Listening to these songs I found myself asking, "what does the title mean?"  Some answers I have come to after repeated listening, perusal of the lyrics, and a cursory and completely unreliable search through the internet.
  • "D-7" refers to the chorus "dimension seven" which is not helpful at all.  
  • Apparently "D'yer Mak'er" is the punchline to a bad joke and hints at the Jamaican feel of the track.  
  • I am assuming that the Cesaria title is the bracketed phrase in Portuguese, although no translation site would confirm that for me. 
  • Dance Music Sex Romance is easy enough, but why abbreviate it?  
  • D.A.I.S.Y. stands for "da inner sound, y'all"  This is also why there is a broken daisy pot on De La Soul Is Dead - by the time their second album came out, the daisy age was over and replaced by Dre's gangsta period.
  • D/C/B/A is the chord progression, and the last bit is a reference to LSD-25, because, it seems, some folks in San Francisco may have used drugs at the time this record was made.
  • D-boi is how you spell drug dealer in Atlanta.
  • The Dungeon Family is the Atlanta hip-hop community Andre and Big Boi came up through.  Here are a lot more words about that.

Tuesday, January 18, 2011

C'Mon Every Beatbox to Cactus

"C'Mon Every Beatbox"  Big Audio Dynamite  No. 10 Upping St.
"C'Mon Everybody"  Eddie Cochran  Somethin' Else: The Fine Lookin' Hits Of Eddie Cochran
"C.C. Rider"  Chuck Willis Atlantic Rhythm & Blues 1947-74
"C.O.C.A.N."  Patchwork  Jazz Lounge [Water Music]
"C.R.E.A.M."  Wu-Tang Clan  Enter The Wu-Tang (36 Chambers)
"Cabbage Head"  Dr. John  Goin' Back To New Orleans
"Cacada"  Bebel Gilberto  Momento
"Cachita"  Esquivel!  Music From A Sparkling Planet
"Cachito"  Esquivel!  Music From A Sparkling Planet
"Cactus"  Pixies  Surfer Rosa

   Rammellzee died this summer.  That and the name-check by B.A.D. here is really the extent of my knowledge of him.  I don't know how well this band has aged.  I still enjoy this, but it seems very much like a period piece.

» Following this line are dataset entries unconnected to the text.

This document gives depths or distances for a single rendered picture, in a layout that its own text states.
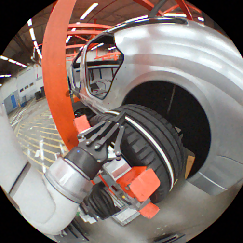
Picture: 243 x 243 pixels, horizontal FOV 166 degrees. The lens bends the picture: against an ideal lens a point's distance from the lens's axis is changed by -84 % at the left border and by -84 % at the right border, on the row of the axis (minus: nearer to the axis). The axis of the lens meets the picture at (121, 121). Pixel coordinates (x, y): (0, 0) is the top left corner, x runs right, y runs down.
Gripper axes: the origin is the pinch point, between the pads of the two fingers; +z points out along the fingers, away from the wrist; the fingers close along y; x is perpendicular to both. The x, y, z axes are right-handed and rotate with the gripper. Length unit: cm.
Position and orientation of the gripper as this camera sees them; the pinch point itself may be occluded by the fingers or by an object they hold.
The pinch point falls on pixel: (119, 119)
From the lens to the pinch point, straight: 30.0
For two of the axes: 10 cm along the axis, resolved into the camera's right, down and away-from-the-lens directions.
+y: 9.1, 2.4, -3.4
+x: 0.1, -8.2, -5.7
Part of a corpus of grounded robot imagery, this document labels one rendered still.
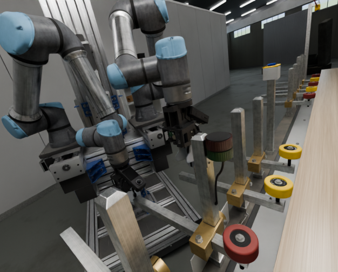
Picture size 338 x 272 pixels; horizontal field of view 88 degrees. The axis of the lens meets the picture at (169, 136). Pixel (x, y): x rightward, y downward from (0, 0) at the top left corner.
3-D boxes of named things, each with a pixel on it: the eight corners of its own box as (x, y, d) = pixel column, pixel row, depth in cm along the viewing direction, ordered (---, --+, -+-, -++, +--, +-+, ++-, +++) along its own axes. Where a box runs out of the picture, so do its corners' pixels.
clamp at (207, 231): (190, 252, 49) (188, 239, 47) (212, 218, 58) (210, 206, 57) (208, 263, 46) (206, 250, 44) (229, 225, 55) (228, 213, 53)
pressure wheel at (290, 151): (287, 177, 73) (289, 153, 69) (274, 167, 80) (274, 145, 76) (304, 172, 73) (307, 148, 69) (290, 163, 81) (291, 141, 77)
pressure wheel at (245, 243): (221, 272, 45) (216, 241, 41) (232, 246, 51) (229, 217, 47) (253, 292, 40) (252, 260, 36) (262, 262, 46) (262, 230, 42)
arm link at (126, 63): (101, -5, 72) (102, 70, 46) (127, -9, 72) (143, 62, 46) (111, 25, 81) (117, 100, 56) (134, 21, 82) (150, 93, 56)
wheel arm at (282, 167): (204, 158, 103) (203, 151, 102) (207, 155, 105) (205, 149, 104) (293, 175, 75) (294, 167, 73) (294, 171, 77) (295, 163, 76)
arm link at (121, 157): (130, 147, 65) (111, 157, 59) (133, 157, 66) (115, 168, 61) (118, 144, 69) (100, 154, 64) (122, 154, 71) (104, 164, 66)
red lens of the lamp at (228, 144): (201, 149, 40) (200, 140, 39) (213, 138, 44) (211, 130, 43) (226, 153, 36) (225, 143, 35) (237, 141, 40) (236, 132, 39)
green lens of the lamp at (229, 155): (202, 158, 40) (201, 150, 40) (214, 147, 45) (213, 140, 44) (227, 163, 37) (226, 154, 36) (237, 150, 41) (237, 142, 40)
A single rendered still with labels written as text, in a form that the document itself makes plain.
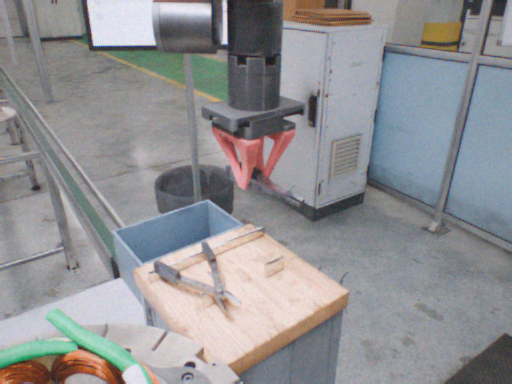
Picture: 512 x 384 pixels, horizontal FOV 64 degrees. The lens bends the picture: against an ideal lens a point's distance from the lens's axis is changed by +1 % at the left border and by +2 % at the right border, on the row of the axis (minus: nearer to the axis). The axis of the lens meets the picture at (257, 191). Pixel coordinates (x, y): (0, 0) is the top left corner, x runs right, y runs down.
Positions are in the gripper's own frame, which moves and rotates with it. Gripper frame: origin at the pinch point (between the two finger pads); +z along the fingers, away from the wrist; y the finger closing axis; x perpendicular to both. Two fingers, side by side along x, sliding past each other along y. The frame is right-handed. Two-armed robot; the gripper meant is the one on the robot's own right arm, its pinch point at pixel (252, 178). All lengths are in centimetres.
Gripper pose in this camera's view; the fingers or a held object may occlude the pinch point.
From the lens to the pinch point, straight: 49.5
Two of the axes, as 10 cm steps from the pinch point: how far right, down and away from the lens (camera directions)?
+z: -0.2, 8.9, 4.5
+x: 6.2, 3.7, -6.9
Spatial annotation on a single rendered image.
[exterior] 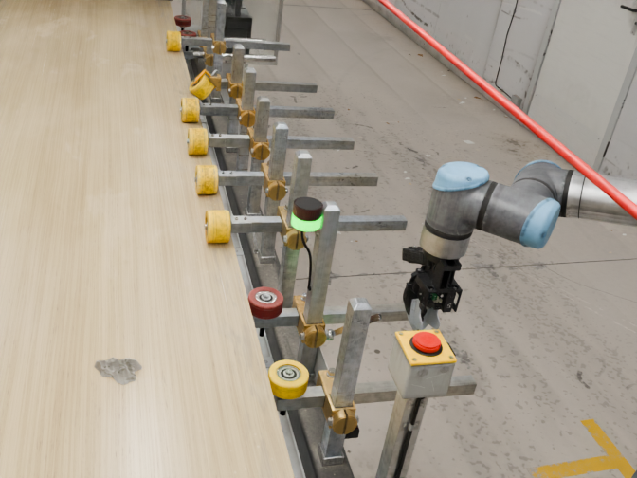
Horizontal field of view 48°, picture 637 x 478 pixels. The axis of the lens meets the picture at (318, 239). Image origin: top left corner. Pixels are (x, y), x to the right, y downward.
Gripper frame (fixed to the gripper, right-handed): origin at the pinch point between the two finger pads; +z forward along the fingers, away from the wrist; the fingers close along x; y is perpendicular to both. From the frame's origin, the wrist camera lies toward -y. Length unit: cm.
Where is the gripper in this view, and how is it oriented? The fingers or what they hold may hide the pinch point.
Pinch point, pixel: (416, 324)
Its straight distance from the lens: 150.3
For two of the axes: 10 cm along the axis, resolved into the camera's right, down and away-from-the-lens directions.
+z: -1.3, 8.5, 5.1
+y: 2.6, 5.3, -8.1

The overwhelming presence of the Simmons drum on this track, as well as the film loops and white guy proto-hip hop marks it from a period in the mid- to late-80s.

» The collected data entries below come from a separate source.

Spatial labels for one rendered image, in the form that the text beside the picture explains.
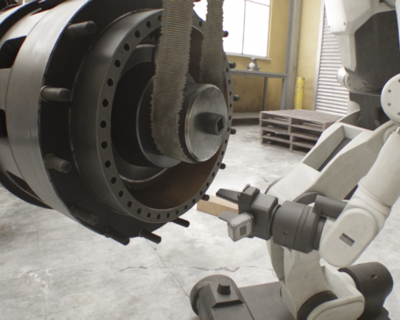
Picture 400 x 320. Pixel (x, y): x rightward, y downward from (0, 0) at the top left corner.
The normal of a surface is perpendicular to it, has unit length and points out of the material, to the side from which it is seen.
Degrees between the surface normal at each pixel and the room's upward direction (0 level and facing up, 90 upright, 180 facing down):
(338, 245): 82
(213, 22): 100
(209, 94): 90
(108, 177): 90
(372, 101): 107
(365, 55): 114
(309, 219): 37
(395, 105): 77
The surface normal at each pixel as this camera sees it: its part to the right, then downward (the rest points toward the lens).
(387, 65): -0.15, 0.55
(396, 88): -0.72, -0.07
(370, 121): -0.94, 0.30
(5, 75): -0.51, -0.13
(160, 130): -0.55, 0.35
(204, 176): -0.29, -0.66
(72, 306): 0.04, -0.96
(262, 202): -0.14, -0.84
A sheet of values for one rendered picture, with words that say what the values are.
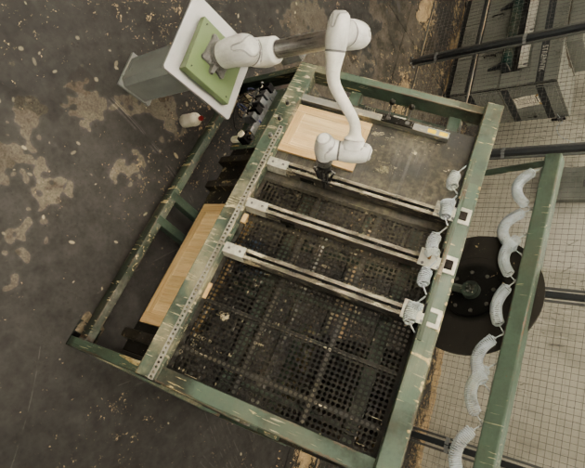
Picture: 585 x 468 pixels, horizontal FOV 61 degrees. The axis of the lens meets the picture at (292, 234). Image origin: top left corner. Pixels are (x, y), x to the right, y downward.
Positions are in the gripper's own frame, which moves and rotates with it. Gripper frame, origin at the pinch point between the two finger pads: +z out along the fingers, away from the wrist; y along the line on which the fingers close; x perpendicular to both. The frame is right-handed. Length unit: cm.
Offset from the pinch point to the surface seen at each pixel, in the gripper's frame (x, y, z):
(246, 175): -8.5, -46.3, 3.6
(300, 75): 75, -45, 3
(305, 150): 21.6, -20.5, 6.5
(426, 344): -69, 78, -1
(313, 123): 42.6, -23.9, 6.7
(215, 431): -142, -40, 177
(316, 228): -28.6, 5.8, 1.4
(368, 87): 81, -1, 5

  Of course, I like period pieces (at this point, I may be one). Juan Garcia Esquivel did the bulk of his recording before 1962. Eddie Cochran died in 1960.  Chuck Willis in 1958.  (O.D.B in 2004, but that may not be relevant to this line of reasoning).  Good music is good music regardless of when it is made, and the mere fact that an artist is bound to a particular time, with its particular technologies, predispositions and worldview does not make it any less valuable.  The vicissitudes of public opinion mean that some things fall out of favor only to be rediscovered later.  By the same token, some artists make music that is so out of step with the tastes of their own age, it takes years for the rest of the world to catch up.

   It is a testament to my own ineptitude and general out-of-touchness that I am only now catching up to Esquivel!  The rest of the world had their self-aware, ironic revival of his space age pop/lounge music in the mid-90s.  But here I am, getting my first Esquivel! album in 2010.  And I can't say I didn't get it with the same base love-of-kitsch approach to it that folks did 15 years ago.  I am just slower at it.

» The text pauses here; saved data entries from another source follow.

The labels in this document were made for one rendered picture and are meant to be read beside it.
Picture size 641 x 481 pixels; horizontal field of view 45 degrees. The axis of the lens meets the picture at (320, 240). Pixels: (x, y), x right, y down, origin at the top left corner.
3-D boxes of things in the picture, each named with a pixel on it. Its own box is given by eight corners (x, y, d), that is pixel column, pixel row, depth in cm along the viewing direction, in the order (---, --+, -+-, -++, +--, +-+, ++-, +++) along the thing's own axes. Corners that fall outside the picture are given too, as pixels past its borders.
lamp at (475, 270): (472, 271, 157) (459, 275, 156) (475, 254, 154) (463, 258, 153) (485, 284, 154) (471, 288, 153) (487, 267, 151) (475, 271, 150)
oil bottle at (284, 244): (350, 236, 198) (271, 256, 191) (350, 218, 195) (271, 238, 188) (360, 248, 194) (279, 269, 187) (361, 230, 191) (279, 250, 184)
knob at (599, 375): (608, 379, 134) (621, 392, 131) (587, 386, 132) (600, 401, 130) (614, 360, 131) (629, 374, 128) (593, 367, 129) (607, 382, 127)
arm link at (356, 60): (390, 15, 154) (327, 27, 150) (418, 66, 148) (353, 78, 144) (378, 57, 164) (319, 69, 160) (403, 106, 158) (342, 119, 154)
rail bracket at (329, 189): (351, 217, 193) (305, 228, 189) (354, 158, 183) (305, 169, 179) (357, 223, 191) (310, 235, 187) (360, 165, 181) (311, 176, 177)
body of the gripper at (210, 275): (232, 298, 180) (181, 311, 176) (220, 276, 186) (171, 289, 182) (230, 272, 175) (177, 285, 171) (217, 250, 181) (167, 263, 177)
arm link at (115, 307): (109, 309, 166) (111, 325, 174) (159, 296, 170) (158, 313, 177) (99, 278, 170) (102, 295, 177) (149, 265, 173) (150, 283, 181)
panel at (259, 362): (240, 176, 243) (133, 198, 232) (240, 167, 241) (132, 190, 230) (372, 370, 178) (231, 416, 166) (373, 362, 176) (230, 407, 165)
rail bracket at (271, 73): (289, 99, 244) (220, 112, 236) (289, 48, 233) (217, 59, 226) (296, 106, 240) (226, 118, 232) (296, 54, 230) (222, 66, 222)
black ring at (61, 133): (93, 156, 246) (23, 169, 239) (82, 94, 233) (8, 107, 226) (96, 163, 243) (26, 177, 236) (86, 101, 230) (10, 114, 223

  In my continuing study of cover songs, here are two songs that seem to transcend the term "cover" to become "standards."  "C.C. Rider" was 30 years old, and had been recorded multiple times already, when Chuck Willis made this version in 1957.  There are over 100 different versions recorded.  Dr. John's "Cabbage Head" is a version of an old irish ballad that has been recorded in different forms by everyone from Ruth Brown and Sonny Boy Williamson to Steeleye Span.  (I checked - I have at least one other version of each of these songs).  So the question is, given the broad recording of these tracks, is it even meaningful to consider whether the track is "the artist's own?" 
 

Sunday, January 9, 2011

B-A-B-Y to Babe, I'm Gonna Leave You

"B-A-B-Y"  Carla Thomas  The Complete Stax-Volt Singles 1959-1968
"B-Boy Kingdom"  Aceyalone  All Balls Don't Bounce
"B Side Wins Again"  Public Enemy  Fear Of A Black Planet
"R.L. Got Soul"  Jon Spencer Blues Explosion  Now I Got Worry (error in title discovered 5.25.11- fixed)
"B.O.B."  Outkast  Stankonia
"Baadima"  Elie Karam  Buddha-Bar V
"Baba"  Salif Keita  Moffou
"Baba O'Reilly"  Waco Brothers The Who Covered [Mojo disc] (5.25.11 - no link, but learned this is Jon Langford's band)
"Baba O'Reilly"  The Who  Who's Next
"Babe, I'm Gonna Leave You"  Led Zeppelin  Led Zeppelin I

   Carla Thomas is Rufus Thomas' daughter and one of the staples of the early Stax/Volt roster.  She did some duets with her father, which given the content are a little creepy (i.e. - "The Night Time Is The Right Time").  Later, she recorded duets with Otis Redding, and those are less disturbing.
   
   There is a long line of songs about people trying to destroy, outlaw, or regulate music out of existence.  Frank Zappa, Parliament, X, Public Enemy all put forth the notion that their music is dangerous or unaccepted by the masses.  Aceyalone's boisterous rap joins that line - "Welcome to the glory of the b-boy kingdom."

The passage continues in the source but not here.